Entry - *603754 - KINESIN FAMILY MEMBER 3B; KIF3B - OMIM

 
 
* 603754

KINESIN FAMILY MEMBER 3B; KIF3B


Alternative titles; symbols

KIAA0359


HGNC Approved Gene Symbol: KIF3B

Cytogenetic location: 20q11.21     Genomic coordinates (GRCh38): 20:32,277,651-32,335,011 (from NCBI)

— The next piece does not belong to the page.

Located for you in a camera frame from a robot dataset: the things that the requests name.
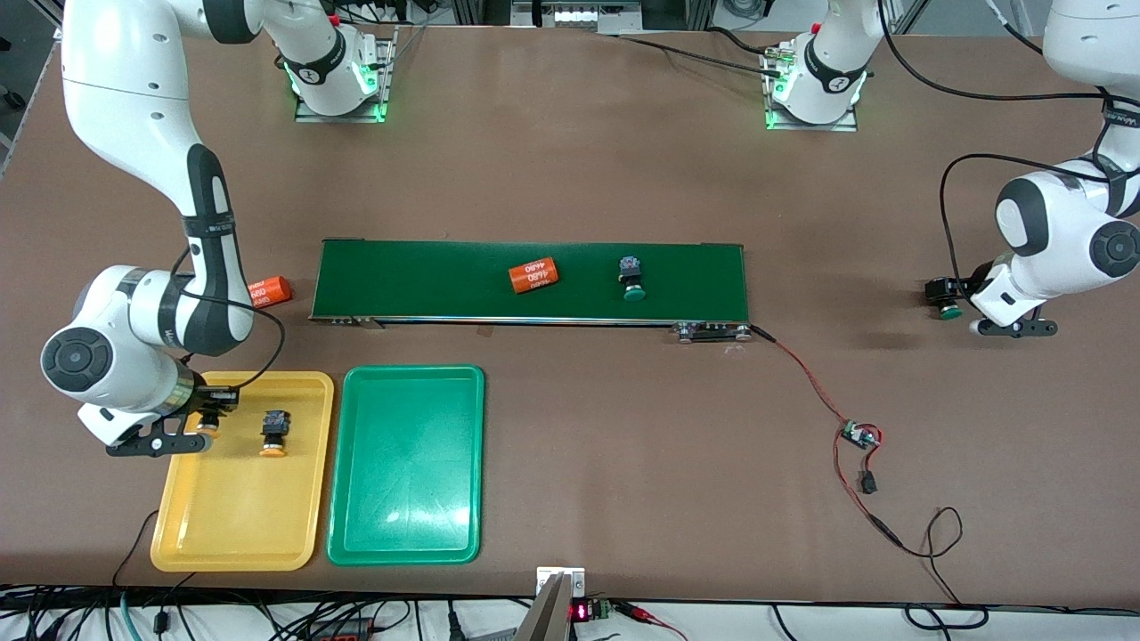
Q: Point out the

Gene-Phenotype Relationships
Location Phenotype Phenotype
MIM number 		Inheritance Phenotype
mapping key
20q11.21 Retinitis pigmentosa 89 618955 AD 3

TEXT

Cloning and Expression

In eukaryotic cells, proteins and lipids are sorted and transported to their correct destinations at distinct velocities by each organelle or protein complex. Kinesin superfamily proteins are a molecular motor superfamily involved in these processes, conveying their own cargoes along microtubules. Nagase et al. (1997) cloned the KIF3B gene, which they referred to as KIAA0359, the human homolog of the mouse kinase superfamily 3B gene (Yamazaki et al., 1995). The human KIF3B gene encodes a 747-amino acid protein that shares 98% identity with the mouse Kif3b protein. RT-PCR analysis revealed that the KIF3B gene was ubiquitously expressed in all human tissues tested.


Mapping

By analysis of radiation hybrid panels, Nagase et al. (1997) mapped the KIF3B gene to chromosome 20. Gross (2012) mapped the KIF3B gene to chromosome 20q11.21 based on an alignment of the KIF3B sequence (GenBank BC136310) with the genomic sequence (GRCh37).


Gene Function

Using immunoprecipitation analysis, Alsabban et al. (2020) found that Kif3a (604683), Kif3b, and Kap3 (601836) interacted with Nr2a (GRIN2A; 138253) and Apc (611731) as a complex in mouse brain. Kif3b was essential for postsynaptic localization of Nr2a and Nr2b (138252) in hippocampal neurons and was involved in transport of Nr2a, but not Nr2b, in dendrites. The authors found that a rare KIF3B nonsense mutation, arg354 to ter, identified in a patient with schizophrenia (see 181500) was functionally impaired, as it failed to restore spine morphology and surface Nr2a levels in mouse Kif3b +/- neurons.


Nomenclature

Lawrence et al. (2004) presented a standardized kinesin nomenclature based on 14 family designations. Under this system, KIF3B belongs to the kinesin-2 family.


Molecular Genetics

In a 5-year-old boy with retinitis pigmentosa (RP89; 618955), Cogne et al. (2020) identified heterozygosity for a de novo missense mutation in the KIF3B gene (E250Q; 603754.0001). Through GeneMatcher, the authors identified another missense mutation in KIF3B (L523P; 603754.0002) that segregated with disease in a 6-generation Ashkenazi Jewish family with autosomal dominant RP. Affected members of both families exhibited some features consistent with ciliopathy, such as polydactyly and renal or hepatic disease. Functional analysis demonstrated that the mutations cause increased primary cilia length and impaired trafficking of rhodopsin (RHO; 180380).


Animal Model

By gene targeting, Nonaka et al. (1998) disrupted the murine Kif3b gene. The null mutants did not survive beyond midgestation, exhibiting growth retardation, pericardial sac ballooning, and neural tube disorganization. Prominently, the left-right asymmetry was randomized in the heart loop and the direction of embryonic turning. Lefty2 (601877) expression was either bilateral or absent. Furthermore, the node lacked monocilia while the basal bodies were present. Immunocytochemistry revealed Kif3b localization in wildtype nodal cilia. Video microscopy showed that these cilia were motile and generated a leftward flow. These data suggested that KIF3B is essential for the left-right determination through intraciliary transportation of materials for ciliogenesis of motile primary cilia that could produce a gradient of putative morphogen along the left-right axis in the node.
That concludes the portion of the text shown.